Make Linux (Xorg / Wayland) Great Again on Touchscreen Devices

7 Apr, 2019

As you may or may not know, I've got a brand-new Surface Pro 6 in place of my GPD Pocket, partially due to the unbearable slowness of Atom processors. It is easy to see that I'm not a Microsoft guy, especially not a Windows guy, thus I almost immediately wiped the OEM Windows and installed ArchLinux on my Surface. Why did I bother buying a Microsoft device in the first place you ask? Well, somehow I just wanted a 2-in-1 device and this seems the only usable choice.

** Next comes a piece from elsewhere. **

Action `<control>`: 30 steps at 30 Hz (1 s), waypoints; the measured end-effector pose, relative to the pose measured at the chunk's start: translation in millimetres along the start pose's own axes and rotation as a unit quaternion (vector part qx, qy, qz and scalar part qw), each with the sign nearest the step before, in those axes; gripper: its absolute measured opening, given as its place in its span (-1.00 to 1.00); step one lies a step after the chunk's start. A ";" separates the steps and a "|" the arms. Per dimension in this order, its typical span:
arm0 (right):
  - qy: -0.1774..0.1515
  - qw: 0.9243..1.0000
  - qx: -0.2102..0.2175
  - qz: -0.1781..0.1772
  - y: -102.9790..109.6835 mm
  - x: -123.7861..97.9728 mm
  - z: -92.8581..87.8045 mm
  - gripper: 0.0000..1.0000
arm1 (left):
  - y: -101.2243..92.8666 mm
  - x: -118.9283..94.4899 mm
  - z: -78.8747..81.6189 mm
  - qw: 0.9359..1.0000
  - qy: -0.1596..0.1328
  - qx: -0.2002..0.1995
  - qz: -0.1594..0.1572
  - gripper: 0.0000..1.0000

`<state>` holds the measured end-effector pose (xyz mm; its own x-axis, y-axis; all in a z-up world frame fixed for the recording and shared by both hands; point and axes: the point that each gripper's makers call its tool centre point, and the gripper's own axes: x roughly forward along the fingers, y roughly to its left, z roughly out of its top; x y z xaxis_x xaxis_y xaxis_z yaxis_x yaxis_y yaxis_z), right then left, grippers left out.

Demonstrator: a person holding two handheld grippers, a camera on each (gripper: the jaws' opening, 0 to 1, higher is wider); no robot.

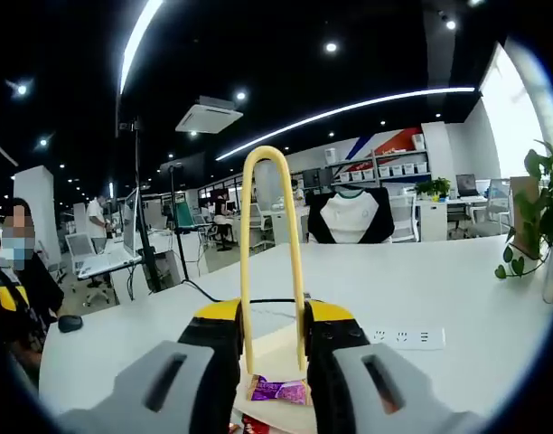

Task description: Place the target food into the container with the food tongs after gripping and lifting it, then release it inside without dropping or visibly crushing the food.

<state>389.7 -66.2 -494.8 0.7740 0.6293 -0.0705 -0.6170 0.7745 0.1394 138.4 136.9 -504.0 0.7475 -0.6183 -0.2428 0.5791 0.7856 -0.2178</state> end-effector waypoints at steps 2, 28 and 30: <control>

I haven't written a blog post on how to configure the whole thing for Linux yet, and I might do it later. For now, I would like to focus on one aspect of the configuration, which is the touch screen. Everybody knows that not many desktop OSes work well on a touch screen -- possibly only Windows work fine. Mac lacks support for touch screens as a whole and that's probably because of their strategy of avoiding competition with themselves. For Linux, there is basic support for touch screen in almost every desktop environment -- touch at least works as pointer events. However, you are out of luck if you would like to use your device purely by touch screen, without a mouse or trackpad -- you can't even get right-click menus to appear or type words into the text boxes (the QT on-screen input method overrides the IME thus not very useful for for CJK speakers like me).

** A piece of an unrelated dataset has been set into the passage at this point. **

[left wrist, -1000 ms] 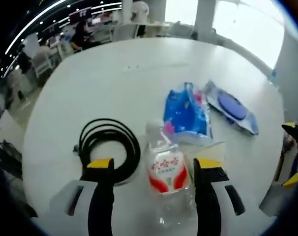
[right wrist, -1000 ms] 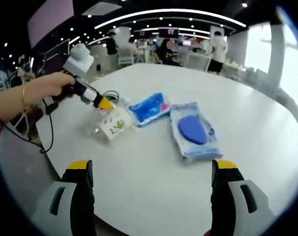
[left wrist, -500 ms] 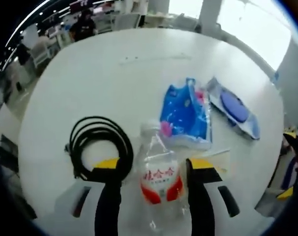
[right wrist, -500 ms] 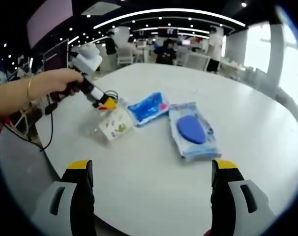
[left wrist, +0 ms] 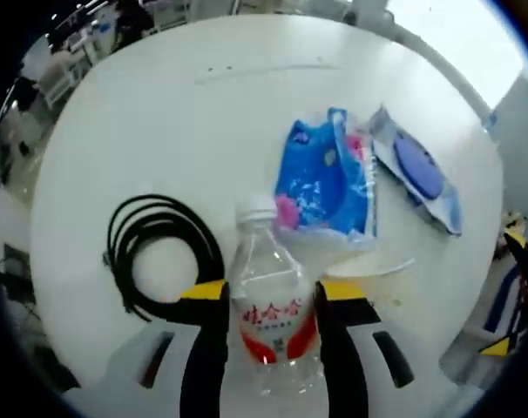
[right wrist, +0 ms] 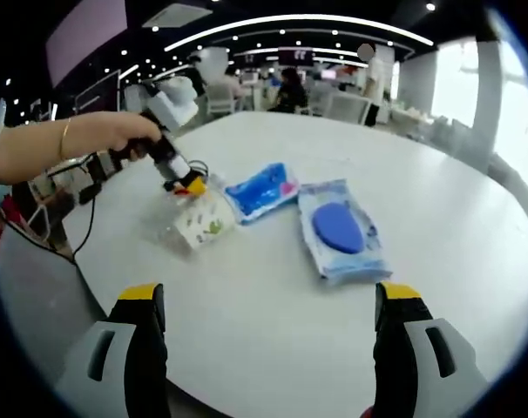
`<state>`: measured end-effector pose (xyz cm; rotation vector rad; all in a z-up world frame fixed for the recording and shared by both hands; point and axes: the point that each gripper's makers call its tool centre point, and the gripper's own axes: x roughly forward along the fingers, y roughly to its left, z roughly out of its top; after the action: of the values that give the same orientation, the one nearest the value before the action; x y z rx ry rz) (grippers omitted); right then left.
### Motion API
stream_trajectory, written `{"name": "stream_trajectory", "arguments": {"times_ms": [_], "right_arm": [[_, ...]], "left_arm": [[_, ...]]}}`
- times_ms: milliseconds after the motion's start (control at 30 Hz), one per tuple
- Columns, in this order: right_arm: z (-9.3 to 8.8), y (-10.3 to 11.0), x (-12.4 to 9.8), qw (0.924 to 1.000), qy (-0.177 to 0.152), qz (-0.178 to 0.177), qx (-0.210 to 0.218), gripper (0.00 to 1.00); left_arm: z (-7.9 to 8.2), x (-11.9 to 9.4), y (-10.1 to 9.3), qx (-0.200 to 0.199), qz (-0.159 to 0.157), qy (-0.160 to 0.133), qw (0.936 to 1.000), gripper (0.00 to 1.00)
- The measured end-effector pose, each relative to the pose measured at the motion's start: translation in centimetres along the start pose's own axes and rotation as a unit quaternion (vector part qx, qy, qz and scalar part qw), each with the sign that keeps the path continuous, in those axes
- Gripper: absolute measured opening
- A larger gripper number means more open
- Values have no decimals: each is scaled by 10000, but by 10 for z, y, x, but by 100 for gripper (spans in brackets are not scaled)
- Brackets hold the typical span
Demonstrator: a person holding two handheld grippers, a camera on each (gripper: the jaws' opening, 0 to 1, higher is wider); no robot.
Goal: Arrange the tabletop items into an orderly group along one side of the table until the central work area is clear of visible clutter.
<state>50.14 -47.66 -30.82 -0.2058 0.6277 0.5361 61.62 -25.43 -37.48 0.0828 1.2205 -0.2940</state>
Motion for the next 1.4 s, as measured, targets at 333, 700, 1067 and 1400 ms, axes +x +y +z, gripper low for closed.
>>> {"name": "stream_trajectory", "arguments": {"times_ms": [333, 700, 1067, 1400], "right_arm": [[-1, 2, 1, 10000, 50, 26, -77, 99], [-7, 0, 2, 9997, 204, -24, -139, 99], [-10, 2, 3, 9993, 297, -2, -231, 99], [-14, 3, 3, 9987, 396, 3, -324, 99]], "left_arm": [[-7, -1, -4, 244, 96, 781, 9966, 36], [-16, -4, 6, -513, 22, 1338, 9897, 36], [-22, -8, 6, -1097, -39, 1376, 9844, 35], [-30, -5, 1, -1044, 32, 1486, 9834, 35]]}}
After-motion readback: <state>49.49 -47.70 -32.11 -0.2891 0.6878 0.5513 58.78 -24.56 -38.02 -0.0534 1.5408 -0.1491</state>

For on-screen keyboards that are compatible with other IMEs, there are a ton of solutions and I'm not going to reinvent the wheel again. But for the right-click menus, I haven't seen a lot except in some applications they try to make it work by designating long-press events as right-click. It seemed to me that the only way forward was to implement something on my own, something that works across desktop environments to ensure that I won't have to write everything again in case I switch desktop environment or migrate to Wayland in the future.

Evdev

Since I want to make something not depending on a specific display system or desktop environment, things like LD_PRELOAD hooking magic is out of luck for this purpose. Although it is completely possible to hook into the input processing logic of libinput, which most of the desktops use nowadays and I have done it before for my GPD Pocket, for something even a little bit complicated like this one, the hook will just depend on too much of the internal logic of libinput, and they may even be version-specific. If I choose to do this, I may as well fork my own version of libinput and maintain it myself, and this could even be easier.

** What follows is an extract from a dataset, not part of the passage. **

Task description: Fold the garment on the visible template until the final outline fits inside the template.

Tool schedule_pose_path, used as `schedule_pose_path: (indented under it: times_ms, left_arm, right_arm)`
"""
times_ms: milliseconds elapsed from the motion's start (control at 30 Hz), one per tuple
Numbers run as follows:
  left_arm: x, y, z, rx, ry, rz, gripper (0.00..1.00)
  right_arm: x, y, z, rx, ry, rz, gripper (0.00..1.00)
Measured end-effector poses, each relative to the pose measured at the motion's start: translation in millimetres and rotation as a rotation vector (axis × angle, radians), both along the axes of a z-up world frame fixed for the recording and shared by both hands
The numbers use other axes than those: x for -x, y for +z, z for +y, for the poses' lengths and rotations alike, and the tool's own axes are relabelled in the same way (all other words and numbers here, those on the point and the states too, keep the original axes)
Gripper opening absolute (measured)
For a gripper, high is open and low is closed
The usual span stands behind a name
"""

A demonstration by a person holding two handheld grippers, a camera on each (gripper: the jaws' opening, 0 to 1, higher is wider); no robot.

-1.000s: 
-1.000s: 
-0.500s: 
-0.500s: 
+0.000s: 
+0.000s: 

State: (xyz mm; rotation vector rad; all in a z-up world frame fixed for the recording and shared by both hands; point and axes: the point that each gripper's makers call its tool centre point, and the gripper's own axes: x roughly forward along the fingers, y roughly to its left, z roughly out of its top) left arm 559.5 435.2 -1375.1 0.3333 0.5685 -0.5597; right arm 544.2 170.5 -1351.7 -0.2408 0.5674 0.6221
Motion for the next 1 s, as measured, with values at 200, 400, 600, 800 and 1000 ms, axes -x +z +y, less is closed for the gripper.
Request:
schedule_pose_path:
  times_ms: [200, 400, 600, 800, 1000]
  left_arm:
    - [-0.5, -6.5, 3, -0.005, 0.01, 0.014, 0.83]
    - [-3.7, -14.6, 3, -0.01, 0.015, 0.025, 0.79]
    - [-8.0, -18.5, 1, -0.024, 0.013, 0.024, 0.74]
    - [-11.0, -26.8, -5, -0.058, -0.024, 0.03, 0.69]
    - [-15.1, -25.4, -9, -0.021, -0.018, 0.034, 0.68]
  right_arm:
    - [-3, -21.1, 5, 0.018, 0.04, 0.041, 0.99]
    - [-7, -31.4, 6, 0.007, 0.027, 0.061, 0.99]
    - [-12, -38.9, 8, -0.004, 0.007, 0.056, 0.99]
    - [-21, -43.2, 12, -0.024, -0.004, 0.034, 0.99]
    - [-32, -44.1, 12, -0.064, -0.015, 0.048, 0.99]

The only solution here seems to be going down one or two levels inside the Linux input stack. An image on the Wikipedia Wayland page shows the current Linux input driver stack clearly:

input stack

The input driver stack of current Xorg display server is also similar due to the adoption of libinput as the default input abstraction layer. What lies directly below the libinput library is the evdev driver of the Linux kernel, which exposes device nodes in the form of /dev/eventX for each enumerated input device.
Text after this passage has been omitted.